BTW, I just love (not really) the abbreviations used by IEEE 802.11 discussions: :face_with_spiral_eyes:

  1. STA – there are at least 128 meanings for this abbreviation – “Special Temporary Authority”; “Surface to Air”; “Students Take Action” …
    But, I suspect that it means “STATION” …

  2. AP – there are at least 264 meanings for this abbreviation – “Air Pollution”; “Atmospheric Pressure”; “Applied Physics” …
    But, I suspect that, it means “Access Point” …

Thanks for the reply. I’ll have a look at school tomorrow if I can connect to the eduroam network there.

I’m using the settings as described in the OP; configuration has not changed after updating wpa_supplicant, etc.

At school, I was able to connect to eduroam via Windows 10. TW is still giving me problems. Therefore, it must be a bug or a config file that has changed when updating wpa_supplicant, NetworkManager, etc at the beginning of February. Any suggestions for gathering more information to debug/troubleshoot?
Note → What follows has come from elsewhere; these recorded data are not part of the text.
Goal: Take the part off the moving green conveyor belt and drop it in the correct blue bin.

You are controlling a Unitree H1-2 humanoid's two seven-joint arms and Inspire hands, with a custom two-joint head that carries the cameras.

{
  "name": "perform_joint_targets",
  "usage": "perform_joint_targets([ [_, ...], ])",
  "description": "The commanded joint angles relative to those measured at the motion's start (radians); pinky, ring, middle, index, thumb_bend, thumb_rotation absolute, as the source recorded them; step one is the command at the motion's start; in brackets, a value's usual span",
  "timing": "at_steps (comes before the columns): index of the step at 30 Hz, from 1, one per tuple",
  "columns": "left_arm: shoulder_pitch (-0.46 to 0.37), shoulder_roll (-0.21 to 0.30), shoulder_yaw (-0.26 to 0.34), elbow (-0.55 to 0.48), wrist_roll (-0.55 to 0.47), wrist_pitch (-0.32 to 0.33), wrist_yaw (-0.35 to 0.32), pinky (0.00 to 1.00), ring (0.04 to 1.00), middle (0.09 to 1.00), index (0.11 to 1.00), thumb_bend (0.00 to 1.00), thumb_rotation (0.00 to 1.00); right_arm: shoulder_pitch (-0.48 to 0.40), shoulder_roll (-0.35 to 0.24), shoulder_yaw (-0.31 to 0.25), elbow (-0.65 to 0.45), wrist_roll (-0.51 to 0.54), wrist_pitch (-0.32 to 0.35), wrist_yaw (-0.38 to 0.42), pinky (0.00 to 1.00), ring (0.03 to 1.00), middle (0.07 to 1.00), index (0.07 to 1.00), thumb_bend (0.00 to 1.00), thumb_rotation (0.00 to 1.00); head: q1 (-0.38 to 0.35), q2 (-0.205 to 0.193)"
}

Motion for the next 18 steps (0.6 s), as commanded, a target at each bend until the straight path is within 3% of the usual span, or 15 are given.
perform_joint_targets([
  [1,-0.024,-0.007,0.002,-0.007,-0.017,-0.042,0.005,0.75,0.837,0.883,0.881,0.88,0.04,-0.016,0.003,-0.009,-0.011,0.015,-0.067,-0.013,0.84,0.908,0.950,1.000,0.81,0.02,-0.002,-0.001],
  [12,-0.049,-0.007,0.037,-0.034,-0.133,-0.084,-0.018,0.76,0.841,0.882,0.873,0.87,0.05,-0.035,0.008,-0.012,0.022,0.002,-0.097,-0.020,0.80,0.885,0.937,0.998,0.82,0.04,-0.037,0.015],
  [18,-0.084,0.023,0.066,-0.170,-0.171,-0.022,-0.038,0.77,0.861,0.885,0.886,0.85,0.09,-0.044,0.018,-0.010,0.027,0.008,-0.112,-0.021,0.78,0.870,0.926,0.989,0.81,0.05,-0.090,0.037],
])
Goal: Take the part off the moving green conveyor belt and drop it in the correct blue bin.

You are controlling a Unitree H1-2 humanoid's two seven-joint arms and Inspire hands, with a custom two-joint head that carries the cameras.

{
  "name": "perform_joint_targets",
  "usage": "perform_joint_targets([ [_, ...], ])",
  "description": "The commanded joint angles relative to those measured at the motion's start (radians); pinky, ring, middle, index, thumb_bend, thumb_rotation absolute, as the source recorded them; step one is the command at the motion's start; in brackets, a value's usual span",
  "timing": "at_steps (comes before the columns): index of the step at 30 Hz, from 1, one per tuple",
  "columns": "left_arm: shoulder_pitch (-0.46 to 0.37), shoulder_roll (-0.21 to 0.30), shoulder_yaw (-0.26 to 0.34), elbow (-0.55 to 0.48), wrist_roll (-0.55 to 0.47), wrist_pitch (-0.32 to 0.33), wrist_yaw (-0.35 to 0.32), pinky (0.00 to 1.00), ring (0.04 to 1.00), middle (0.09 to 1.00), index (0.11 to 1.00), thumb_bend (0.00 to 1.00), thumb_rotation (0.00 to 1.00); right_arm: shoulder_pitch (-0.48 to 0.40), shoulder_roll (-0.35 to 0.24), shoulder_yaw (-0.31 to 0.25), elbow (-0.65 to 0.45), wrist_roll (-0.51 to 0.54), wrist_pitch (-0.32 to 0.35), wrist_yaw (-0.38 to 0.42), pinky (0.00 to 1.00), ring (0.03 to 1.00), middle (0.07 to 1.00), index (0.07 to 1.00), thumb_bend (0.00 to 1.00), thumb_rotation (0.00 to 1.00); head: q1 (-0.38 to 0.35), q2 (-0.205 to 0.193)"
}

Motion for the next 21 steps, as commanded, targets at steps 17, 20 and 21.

Searching for CLASS2_FRAME_FROM_NONAUTH_STA I see at least two things to try:

  1. Run something like ‘iwconfig wlp3s0 power off’, see 1904798 – iwlwifi 8265 Frequent Wifi disconnections
  2. Run with ‘swcrypto=1’, see [SOLVED] Can't connect to protected wifi - connection timed out / Networking, Server, and Protection / Arch Linux Forums

I’ll try that out when I get the chance…

None of the above suggestions work… I’m now getting Reason: 23=IEEE8021X_FAILED again, just as I originally did. I’m still convinced that something went wrong with the NetworkManager/wpa_supplicant update in early February (be it a bug, or configuration change), since before that everything worked fine. For now, I’m using USB tethering via my phone as a workaround (am able to connect via Android).
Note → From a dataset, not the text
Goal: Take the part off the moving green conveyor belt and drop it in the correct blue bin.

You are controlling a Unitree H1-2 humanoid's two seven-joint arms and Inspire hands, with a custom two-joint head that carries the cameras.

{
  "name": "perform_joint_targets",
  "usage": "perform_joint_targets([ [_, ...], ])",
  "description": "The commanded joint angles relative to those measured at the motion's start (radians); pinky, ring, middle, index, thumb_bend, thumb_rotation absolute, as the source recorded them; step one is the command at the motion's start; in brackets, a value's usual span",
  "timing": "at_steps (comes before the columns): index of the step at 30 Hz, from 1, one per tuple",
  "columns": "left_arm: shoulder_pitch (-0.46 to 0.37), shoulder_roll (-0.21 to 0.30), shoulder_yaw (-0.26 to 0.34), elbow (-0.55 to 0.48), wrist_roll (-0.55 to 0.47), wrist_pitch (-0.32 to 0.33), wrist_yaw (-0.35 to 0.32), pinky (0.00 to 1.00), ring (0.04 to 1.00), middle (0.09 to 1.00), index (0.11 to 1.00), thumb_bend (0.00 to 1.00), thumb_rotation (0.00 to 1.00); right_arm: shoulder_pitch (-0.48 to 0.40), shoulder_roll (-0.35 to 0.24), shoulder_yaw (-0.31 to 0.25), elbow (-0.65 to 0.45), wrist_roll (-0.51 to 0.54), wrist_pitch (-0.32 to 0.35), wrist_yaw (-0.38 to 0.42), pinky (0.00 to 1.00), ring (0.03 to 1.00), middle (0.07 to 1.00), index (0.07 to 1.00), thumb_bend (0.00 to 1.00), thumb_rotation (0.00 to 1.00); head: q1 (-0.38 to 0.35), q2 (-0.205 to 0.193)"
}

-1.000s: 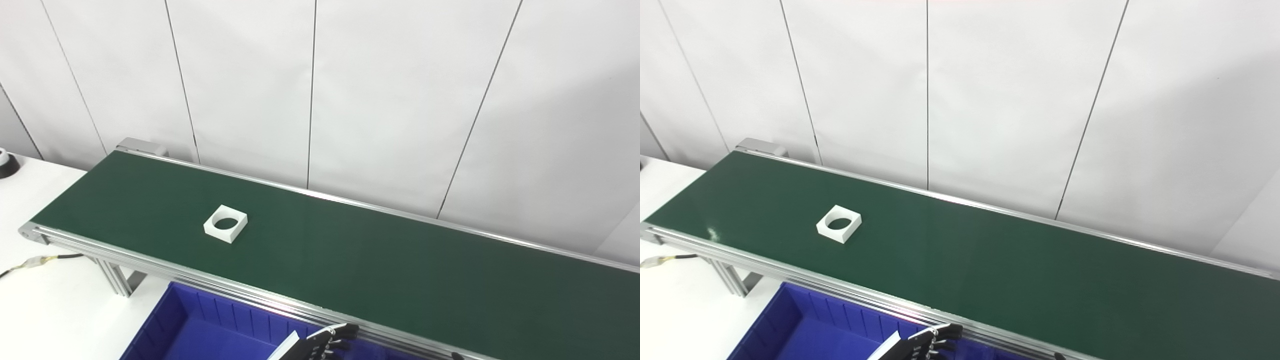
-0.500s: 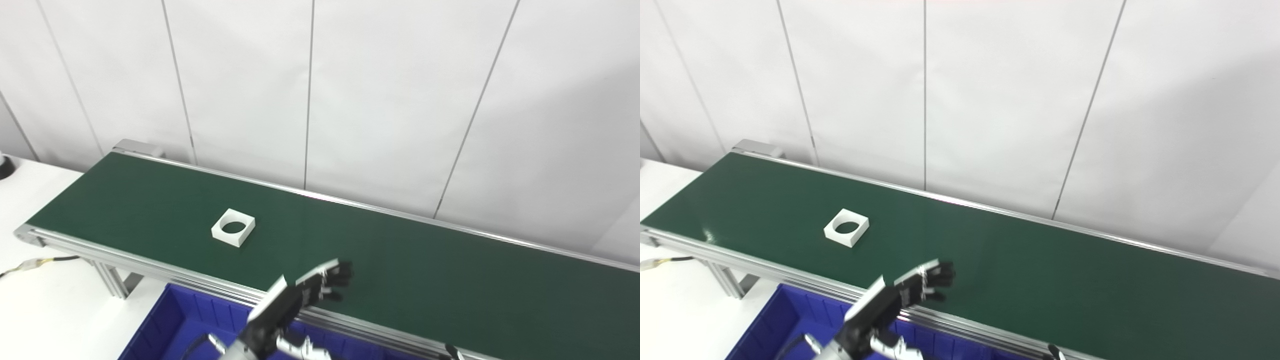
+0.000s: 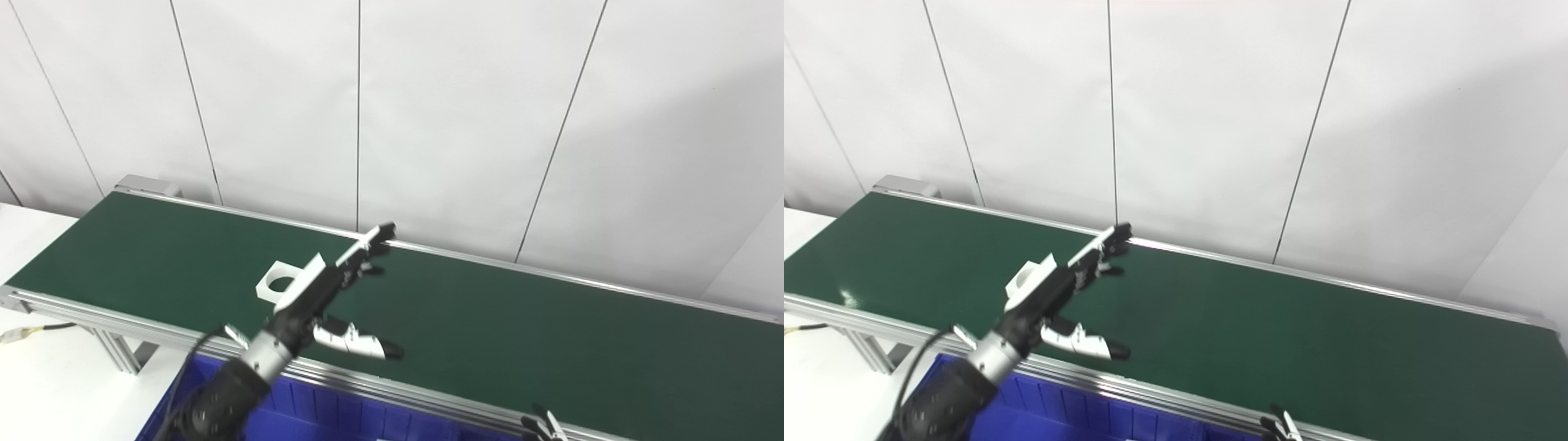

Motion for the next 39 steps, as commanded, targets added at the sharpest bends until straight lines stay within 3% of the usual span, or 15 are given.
perform_joint_targets([
  [1,-0.072,0.034,0.017,0.017,0.025,-0.003,0.010,0.88,0.953,0.984,0.979,0.77,0.24,-0.012,0.009,-0.006,-0.031,0.021,-0.077,-0.011,0.79,0.846,0.883,0.968,0.85,0.13,0.000,0.004],
  [6,-0.137,0.078,0.024,0.099,0.053,-0.016,0.012,0.90,0.951,0.969,0.974,0.80,0.24,-0.013,0.014,-0.009,-0.030,0.025,-0.094,-0.010,0.78,0.841,0.879,0.961,0.85,0.16,0.000,0.021],
  [13,-0.213,0.132,0.014,0.193,0.102,0.045,-0.006,0.91,0.958,0.986,0.968,0.81,0.18,-0.014,0.016,-0.013,-0.018,0.031,-0.115,-0.009,0.79,0.849,0.885,0.965,0.84,0.20,0.031,0.028],
  [15,-0.226,0.147,0.007,0.214,0.118,0.054,-0.010,0.85,0.950,0.987,0.963,0.81,0.15,-0.015,0.017,-0.014,-0.014,0.040,-0.119,-0.007,0.80,0.851,0.887,0.965,0.85,0.20,0.035,0.029],
  [21,-0.283,0.192,-0.022,0.319,0.181,0.086,-0.021,0.86,0.972,1.000,0.969,0.84,0.16,-0.018,0.017,-0.018,-0.002,0.069,-0.132,-0.001,0.80,0.848,0.878,0.957,0.84,0.20,0.054,0.027],
  [25,-0.324,0.202,-0.046,0.411,0.212,0.048,-0.012,0.83,0.959,1.000,0.962,0.86,0.13,-0.017,0.012,-0.019,0.004,0.082,-0.150,0.001,0.80,0.843,0.875,0.960,0.84,0.20,0.071,0.020],
  [29,-0.350,0.184,-0.070,0.472,0.230,0.066,-0.010,0.85,0.977,1.000,0.980,0.87,0.14,-0.014,0.006,-0.020,0.014,0.105,-0.186,0.010,0.80,0.849,0.877,0.958,0.83,0.18,0.090,0.010],
  [35,-0.410,0.171,-0.131,0.606,0.305,0.046,0.023,0.91,0.987,1.000,0.986,0.88,0.11,-0.008,0.003,-0.024,0.004,0.115,-0.187,0.015,0.78,0.849,0.879,0.964,0.83,0.18,0.102,0.016],
  [39,-0.445,0.177,-0.193,0.699,0.397,0.000,0.089,0.99,1.000,1.000,0.983,0.92,0.12,-0.006,0.007,-0.025,0.007,0.113,-0.200,0.015,0.78,0.850,0.877,0.965,0.83,0.19,0.107,0.008],
])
I don’t know what to do now besides filing a bug.

There already appears to be a bug: Bug 1207913 – wpa_supplicant 2.10-4.2 does not authenticate WPA PEAP MSCHAPv2 connections with no certificate

Fine, yes, but –

  • Can you connect to the offending WLAN with either an Android or Apple Pocket Telephone?
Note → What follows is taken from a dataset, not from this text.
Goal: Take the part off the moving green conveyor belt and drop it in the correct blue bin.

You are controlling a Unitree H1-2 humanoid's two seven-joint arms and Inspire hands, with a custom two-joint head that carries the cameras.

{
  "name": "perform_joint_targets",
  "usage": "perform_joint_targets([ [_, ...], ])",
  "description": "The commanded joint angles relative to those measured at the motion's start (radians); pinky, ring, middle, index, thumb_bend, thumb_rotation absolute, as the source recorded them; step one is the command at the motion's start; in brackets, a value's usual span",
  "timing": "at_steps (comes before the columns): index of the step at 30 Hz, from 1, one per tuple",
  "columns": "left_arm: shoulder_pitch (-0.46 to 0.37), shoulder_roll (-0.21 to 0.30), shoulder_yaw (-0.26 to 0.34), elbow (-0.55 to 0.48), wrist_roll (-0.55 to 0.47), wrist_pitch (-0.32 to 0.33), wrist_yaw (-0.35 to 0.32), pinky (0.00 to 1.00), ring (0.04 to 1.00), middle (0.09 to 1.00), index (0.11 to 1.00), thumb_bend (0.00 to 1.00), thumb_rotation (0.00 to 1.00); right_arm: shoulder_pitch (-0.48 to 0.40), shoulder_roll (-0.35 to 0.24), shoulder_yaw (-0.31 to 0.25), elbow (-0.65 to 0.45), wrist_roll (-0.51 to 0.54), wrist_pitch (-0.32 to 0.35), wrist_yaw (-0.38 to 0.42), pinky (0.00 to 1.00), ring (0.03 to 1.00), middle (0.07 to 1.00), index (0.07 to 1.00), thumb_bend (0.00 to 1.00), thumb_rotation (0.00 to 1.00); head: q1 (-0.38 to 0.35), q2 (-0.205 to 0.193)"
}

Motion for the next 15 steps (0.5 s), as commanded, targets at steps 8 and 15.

Further explanation is here: <https://security.stackexchange.com/questions/193450/your-connection-will-not-be-private-wi-fi-ca-certificate-warning-message-on-an>

Not sure what you’re getting at, but I can connect via my Android phone no matter if I set the CA-certificate to ‘Do not validate’ or ‘Use system certificates’

In other words, there is a certificate but, the WPA Supplicant isn’t recognising it –

  • Is the systemd wpa_supplicant.service enabled?

Please check ‘/usr/share/doc/packages/wpa_supplicant/examples/*’ for examples which may be relevant for your situation.

Stupid question: is the “wpa_supplicant” package correctly installed?

 # rpm --verify wpa_supplicant
 # zypper verify

What do you mean? I’m not specifying using any certificates to connect to eduroam on TW.

The wpa_supplicant service is running and installed correctly.